[[ DATA, beginning ]]
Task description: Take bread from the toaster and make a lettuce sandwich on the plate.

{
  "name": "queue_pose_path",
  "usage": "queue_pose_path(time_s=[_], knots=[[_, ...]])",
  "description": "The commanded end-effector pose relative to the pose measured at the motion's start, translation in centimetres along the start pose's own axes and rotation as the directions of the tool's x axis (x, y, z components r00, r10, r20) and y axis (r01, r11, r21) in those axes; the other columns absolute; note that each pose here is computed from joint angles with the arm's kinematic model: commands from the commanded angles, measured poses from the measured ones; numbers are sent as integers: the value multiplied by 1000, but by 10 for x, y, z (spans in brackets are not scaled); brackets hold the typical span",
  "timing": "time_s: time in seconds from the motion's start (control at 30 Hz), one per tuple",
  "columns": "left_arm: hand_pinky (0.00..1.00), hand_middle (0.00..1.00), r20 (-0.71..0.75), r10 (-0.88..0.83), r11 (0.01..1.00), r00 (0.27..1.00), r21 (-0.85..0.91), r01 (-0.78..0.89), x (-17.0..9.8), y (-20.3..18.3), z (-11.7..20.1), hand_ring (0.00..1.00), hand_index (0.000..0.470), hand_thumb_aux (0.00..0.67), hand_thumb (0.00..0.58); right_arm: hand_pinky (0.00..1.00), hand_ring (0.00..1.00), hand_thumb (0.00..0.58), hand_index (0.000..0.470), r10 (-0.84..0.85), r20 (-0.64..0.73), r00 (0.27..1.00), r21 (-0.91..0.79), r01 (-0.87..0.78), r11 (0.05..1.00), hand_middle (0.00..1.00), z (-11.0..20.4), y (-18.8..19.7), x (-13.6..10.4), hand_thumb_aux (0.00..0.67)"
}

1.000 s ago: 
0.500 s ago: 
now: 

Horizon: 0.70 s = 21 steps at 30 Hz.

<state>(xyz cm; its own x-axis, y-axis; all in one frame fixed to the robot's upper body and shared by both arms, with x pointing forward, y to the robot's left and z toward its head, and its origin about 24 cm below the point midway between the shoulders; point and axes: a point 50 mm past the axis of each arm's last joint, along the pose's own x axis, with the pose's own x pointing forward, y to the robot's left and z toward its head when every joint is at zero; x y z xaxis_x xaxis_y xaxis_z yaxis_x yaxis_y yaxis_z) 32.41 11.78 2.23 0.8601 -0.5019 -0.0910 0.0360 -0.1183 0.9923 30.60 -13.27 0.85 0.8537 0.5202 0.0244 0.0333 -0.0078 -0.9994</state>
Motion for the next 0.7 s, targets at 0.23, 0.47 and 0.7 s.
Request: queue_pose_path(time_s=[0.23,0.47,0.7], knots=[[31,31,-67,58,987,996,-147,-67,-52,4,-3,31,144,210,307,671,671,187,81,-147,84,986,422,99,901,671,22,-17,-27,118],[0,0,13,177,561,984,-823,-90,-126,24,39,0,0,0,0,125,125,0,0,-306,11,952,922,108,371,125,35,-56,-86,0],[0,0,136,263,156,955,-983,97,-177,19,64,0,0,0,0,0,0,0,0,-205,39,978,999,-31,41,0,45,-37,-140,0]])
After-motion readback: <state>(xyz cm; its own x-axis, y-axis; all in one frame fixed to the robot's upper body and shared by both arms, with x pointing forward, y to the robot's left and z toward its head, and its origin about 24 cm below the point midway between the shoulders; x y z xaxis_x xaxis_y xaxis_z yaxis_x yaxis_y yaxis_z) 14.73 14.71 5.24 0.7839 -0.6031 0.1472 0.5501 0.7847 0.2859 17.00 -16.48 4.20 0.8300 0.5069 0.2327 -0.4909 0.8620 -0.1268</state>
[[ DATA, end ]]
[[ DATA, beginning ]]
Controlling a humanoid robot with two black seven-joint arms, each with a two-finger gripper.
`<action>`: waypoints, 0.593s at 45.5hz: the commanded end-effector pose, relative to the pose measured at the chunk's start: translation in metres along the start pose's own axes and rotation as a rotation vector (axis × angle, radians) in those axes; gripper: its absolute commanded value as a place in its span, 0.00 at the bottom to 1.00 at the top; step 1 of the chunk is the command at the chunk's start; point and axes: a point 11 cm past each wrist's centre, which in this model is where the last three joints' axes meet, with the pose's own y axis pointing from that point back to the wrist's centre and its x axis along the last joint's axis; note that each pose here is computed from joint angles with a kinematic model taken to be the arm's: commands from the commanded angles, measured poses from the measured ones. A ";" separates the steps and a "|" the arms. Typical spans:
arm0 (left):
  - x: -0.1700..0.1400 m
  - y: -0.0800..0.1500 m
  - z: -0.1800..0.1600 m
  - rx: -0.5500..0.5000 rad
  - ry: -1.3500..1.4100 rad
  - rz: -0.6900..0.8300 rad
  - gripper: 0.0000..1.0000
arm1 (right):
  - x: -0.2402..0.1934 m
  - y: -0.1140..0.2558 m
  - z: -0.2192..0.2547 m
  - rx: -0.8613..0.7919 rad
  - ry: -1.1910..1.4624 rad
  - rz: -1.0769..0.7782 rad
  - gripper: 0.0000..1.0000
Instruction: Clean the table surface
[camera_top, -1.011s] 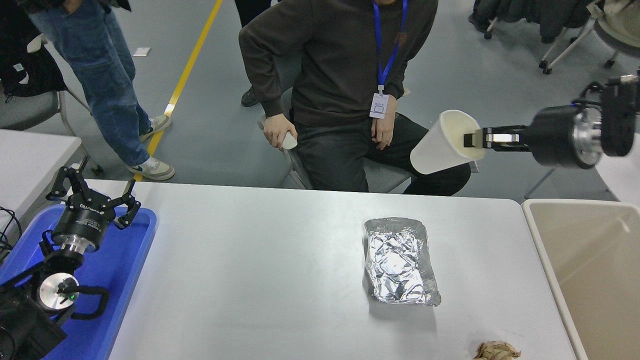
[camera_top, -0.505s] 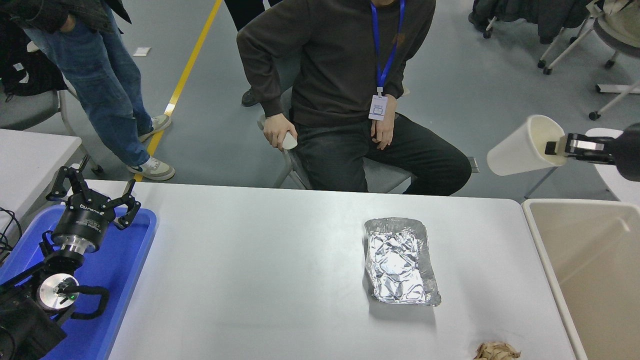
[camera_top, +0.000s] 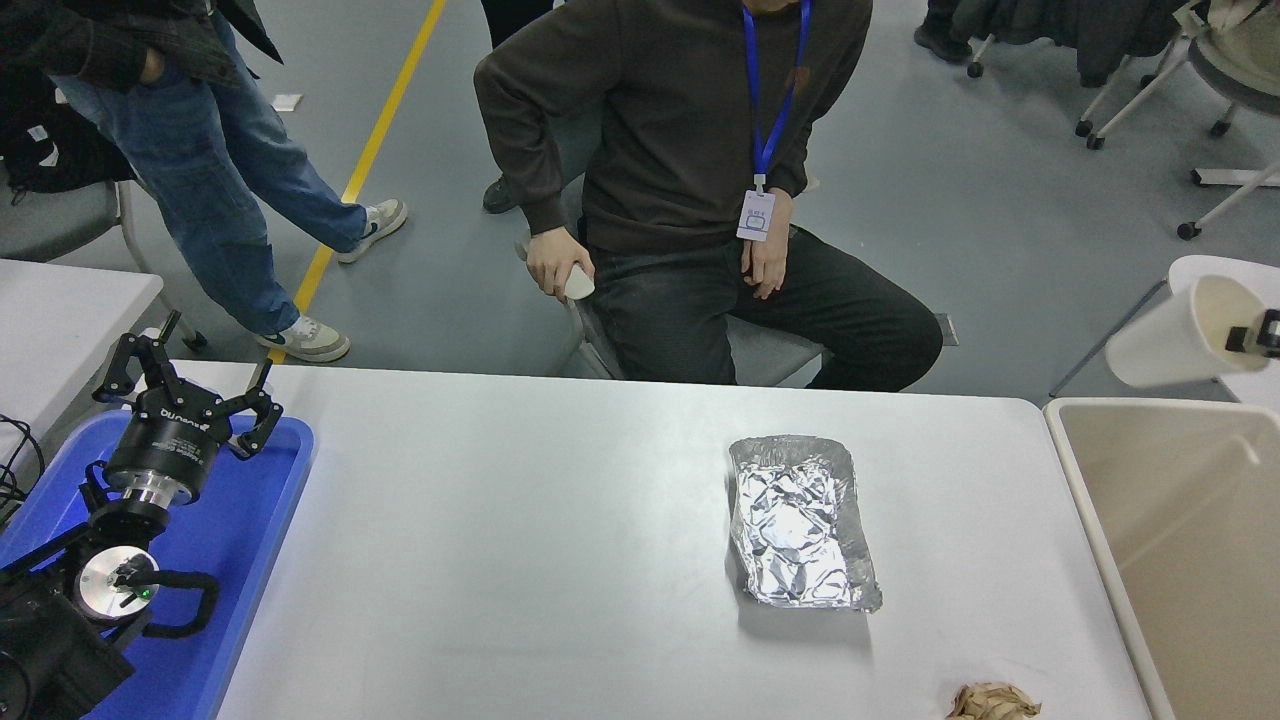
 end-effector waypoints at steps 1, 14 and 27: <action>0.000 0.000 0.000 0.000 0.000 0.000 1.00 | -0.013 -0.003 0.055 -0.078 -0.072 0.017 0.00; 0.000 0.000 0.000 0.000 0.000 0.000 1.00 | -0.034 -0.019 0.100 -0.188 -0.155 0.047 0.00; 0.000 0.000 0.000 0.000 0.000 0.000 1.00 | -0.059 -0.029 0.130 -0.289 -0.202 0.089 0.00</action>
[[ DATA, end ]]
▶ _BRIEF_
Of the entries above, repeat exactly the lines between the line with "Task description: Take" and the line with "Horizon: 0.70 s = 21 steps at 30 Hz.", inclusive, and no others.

▶ _YOUR RESPONSE_
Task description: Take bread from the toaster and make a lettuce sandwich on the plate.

{
  "name": "queue_pose_path",
  "usage": "queue_pose_path(time_s=[_], knots=[[_, ...]])",
  "description": "The commanded end-effector pose relative to the pose measured at the motion's start, translation in centimetres along the start pose's own axes and rotation as the directions of the tool's x axis (x, y, z components r00, r10, r20) and y axis (r01, r11, r21) in those axes; the other columns absolute; note that each pose here is computed from joint angles with the arm's kinematic model: commands from the commanded angles, measured poses from the measured ones; numbers are sent as integers: the value multiplied by 1000, but by 10 for x, y, z (spans in brackets are not scaled); brackets hold the typical span",
  "timing": "time_s: time in seconds from the motion's start (control at 30 Hz), one per tuple",
  "columns": "left_arm: hand_pinky (0.00..1.00), hand_middle (0.00..1.00), r20 (-0.71..0.75), r10 (-0.88..0.83), r11 (0.01..1.00), r00 (0.27..1.00), r21 (-0.85..0.91), r01 (-0.78..0.89), x (-17.0..9.8), y (-20.3..18.3), z (-11.7..20.1), hand_ring (0.00..1.00), hand_index (0.000..0.470), hand_thumb_aux (0.00..0.67), hand_thumb (0.00..0.58); right_arm: hand_pinky (0.00..1.00), hand_ring (0.00..1.00), hand_thumb (0.00..0.58), hand_index (0.000..0.470), r10 (-0.84..0.85), r20 (-0.64..0.73), r00 (0.27..1.00), r21 (-0.91..0.79), r01 (-0.87..0.78), r11 (0.05..1.00), hand_middle (0.00..1.00), z (-11.0..20.4), y (-18.8..19.7), x (-13.6..10.4), hand_thumb_aux (0.00..0.67)"
}

1.000 s ago: 
0.500 s ago: 
now: 

Horizon: 0.70 s = 21 steps at 30 Hz.

The answer contains nothing more.